- Born: James Parkinson 19 December 1930
- Died: 25 March 2019 (aged 88) Eastlakes, Australia
- Genres: Pop
- Occupation: Singer
- Years active: 1940s-50s
- Label: Columbia Records

= Jimmy Parkinson (singer) =

Australian singer (1930–2019)

James Parkinson (19 December 1930 – 25 March 2019) was an Australian singer and presenter, active in the 1950s, who had a top ten single in the UK singles charts in 1956.

==Career==

Parkinson began his singing career as a teenager, at a ballroom in Sydney where he worked as a page boy. He became a success on Australian radio, with over 60 singles being credited to him, and was "spotted" by Ray Martin after Martin heard him sing on a demo disc; Martin did not like the song, but did like the voice. Therefore, Parkinson moved to Britain in September 1955, and landed a deal with Columbia Records, with his first single – "All At Once" –being released in November.

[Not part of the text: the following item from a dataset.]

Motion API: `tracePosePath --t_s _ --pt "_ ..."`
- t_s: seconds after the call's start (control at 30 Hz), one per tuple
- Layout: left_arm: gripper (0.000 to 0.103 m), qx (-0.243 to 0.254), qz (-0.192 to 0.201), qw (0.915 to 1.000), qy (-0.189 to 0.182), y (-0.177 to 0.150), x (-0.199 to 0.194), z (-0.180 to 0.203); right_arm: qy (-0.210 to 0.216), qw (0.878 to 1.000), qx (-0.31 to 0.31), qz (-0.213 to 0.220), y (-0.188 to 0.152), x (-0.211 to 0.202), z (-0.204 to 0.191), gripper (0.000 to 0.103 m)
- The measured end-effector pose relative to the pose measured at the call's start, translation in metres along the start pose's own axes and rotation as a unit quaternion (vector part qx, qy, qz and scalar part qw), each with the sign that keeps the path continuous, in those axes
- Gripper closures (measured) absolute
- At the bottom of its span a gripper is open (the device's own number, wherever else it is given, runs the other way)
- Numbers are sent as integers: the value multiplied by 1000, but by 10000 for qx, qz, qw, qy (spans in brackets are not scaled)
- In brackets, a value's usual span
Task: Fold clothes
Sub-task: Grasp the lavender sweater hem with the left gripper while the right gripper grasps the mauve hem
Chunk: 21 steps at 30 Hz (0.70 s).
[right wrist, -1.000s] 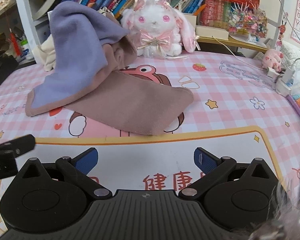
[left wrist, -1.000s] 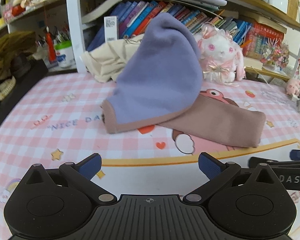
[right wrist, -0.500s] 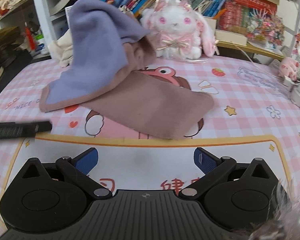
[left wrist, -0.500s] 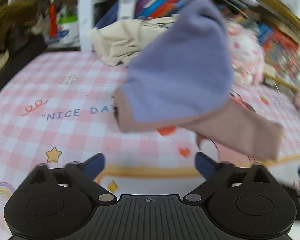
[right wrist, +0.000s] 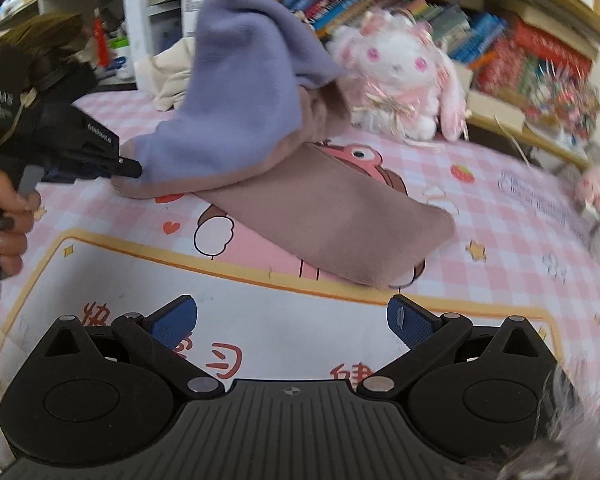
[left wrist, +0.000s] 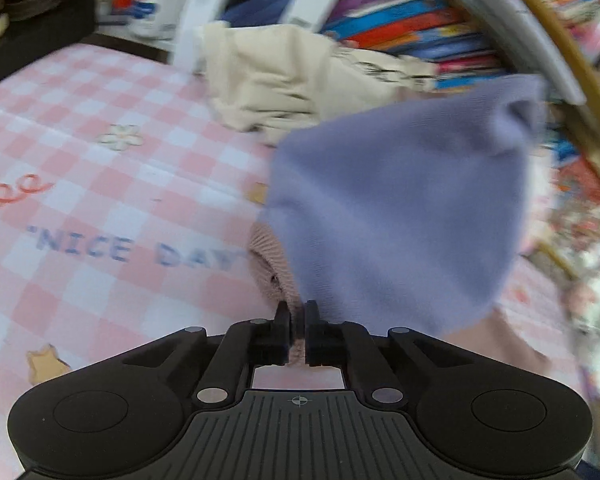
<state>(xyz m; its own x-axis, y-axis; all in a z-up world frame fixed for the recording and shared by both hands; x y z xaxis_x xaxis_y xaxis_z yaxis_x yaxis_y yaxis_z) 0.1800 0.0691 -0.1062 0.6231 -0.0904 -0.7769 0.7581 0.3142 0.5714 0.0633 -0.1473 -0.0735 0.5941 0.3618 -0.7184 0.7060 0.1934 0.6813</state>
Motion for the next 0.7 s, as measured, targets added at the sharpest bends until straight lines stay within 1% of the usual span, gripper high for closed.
tracePosePath --t_s 0.1,0.17,0.27,0.33,0.37,0.4,0.43,0.47,0.5,0.53,0.57,0.6,0.63,0.67,0.7 --pt "99 168 -57 9978 -638 -21 -27 37 69 9998 -177 7 3 1 -4 0" --pt "99 370 -131 9937 -1049 -39 -44 65 190 9996 -212 1 4 3 -7 0" --pt "99 958 -191 9837 -1511 -68 -67 105 330 9990 -303 38 4 4 -13 0" --pt "98 1403 -195 9742 -1757 -86 -81 127 346 9983 -460 54 2 4 -16 0" --pt "97 1577 -212 9700 -1836 -92 -86 133 330 9979 -551 70 2 4 -17 2" --pt "95 1705 -222 9674 -1862 -96 -89 135 359 9973 -610 167 2 2 -16 6" --pt "93 1818 -217 9657 -1839 -98 -91 136 343 9971 -646 218 1 1 -14 12" --pt "92 1941 -166 9655 -1730 -99 -93 132 282 9968 -721 192 0 2 -11 33" --pt "89 2104 -82 9645 -1594 -99 -95 127 167 9965 -815 115 -2 4 -8 44" --pt "82 2288 43 9626 -1449 -101 -98 122 67 9961 -877 35 -3 6 -3 63" --pt "76 2502 220 9593 -1292 -104 -103 115 41 9964 -845 0 -5 7 3 73" --pt "59 2713 397 9550 -1134 -106 -108 109 27 9968 -798 -28 -6 8 8 81" --pt "48 2949 589 9492 -924 -109 -111 101 53 9974 -721 8 -5 7 12 83" --pt "39 3239 775 9406 -663 -115 -111 94 86 9979 -639 54 -4 6 15 86" --pt "38 3550 928 9293 -421 -121 -110 88 129 9980 -576 211 0 1 17 88"
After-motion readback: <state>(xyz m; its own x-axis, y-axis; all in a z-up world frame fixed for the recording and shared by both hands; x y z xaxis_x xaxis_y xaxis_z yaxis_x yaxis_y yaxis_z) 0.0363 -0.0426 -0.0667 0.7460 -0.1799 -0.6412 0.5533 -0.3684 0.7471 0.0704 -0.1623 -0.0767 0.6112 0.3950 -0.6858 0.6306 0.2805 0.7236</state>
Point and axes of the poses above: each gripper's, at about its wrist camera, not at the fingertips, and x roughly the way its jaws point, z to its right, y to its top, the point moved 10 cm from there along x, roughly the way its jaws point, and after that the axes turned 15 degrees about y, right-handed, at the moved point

He had three hit singles, all coming in 1956, the biggest of them being his cover of "The Great Pretender", which made the top ten in two of the three national charts at the time (New Musical Express, Melody Maker, and Record Mirror).

He returned to Australia in 1957, and became a presenter, hosting Your Hit Parade on the 9 Network from 1957 to 1959, and The Jimmy Parkinson Show on Sydney television station ATN-7 in 1958. His television career continued into the 1960s.

Parkinson died in Eastlakes, New South Wales, in 2019, survived by his son Jason.

==Charting singles==

| Month/yr | Song | NME | MM | RM |
| March 1956 | "The Great Pretender" | 9 | 11 | 10 |
| August 1956 | "Walk Hand In Hand" | 26 | 19 | 18 |
| November 1956 | "In The Middle Of The House" | 20 | – | – |
"—" denotes releases that did not chart.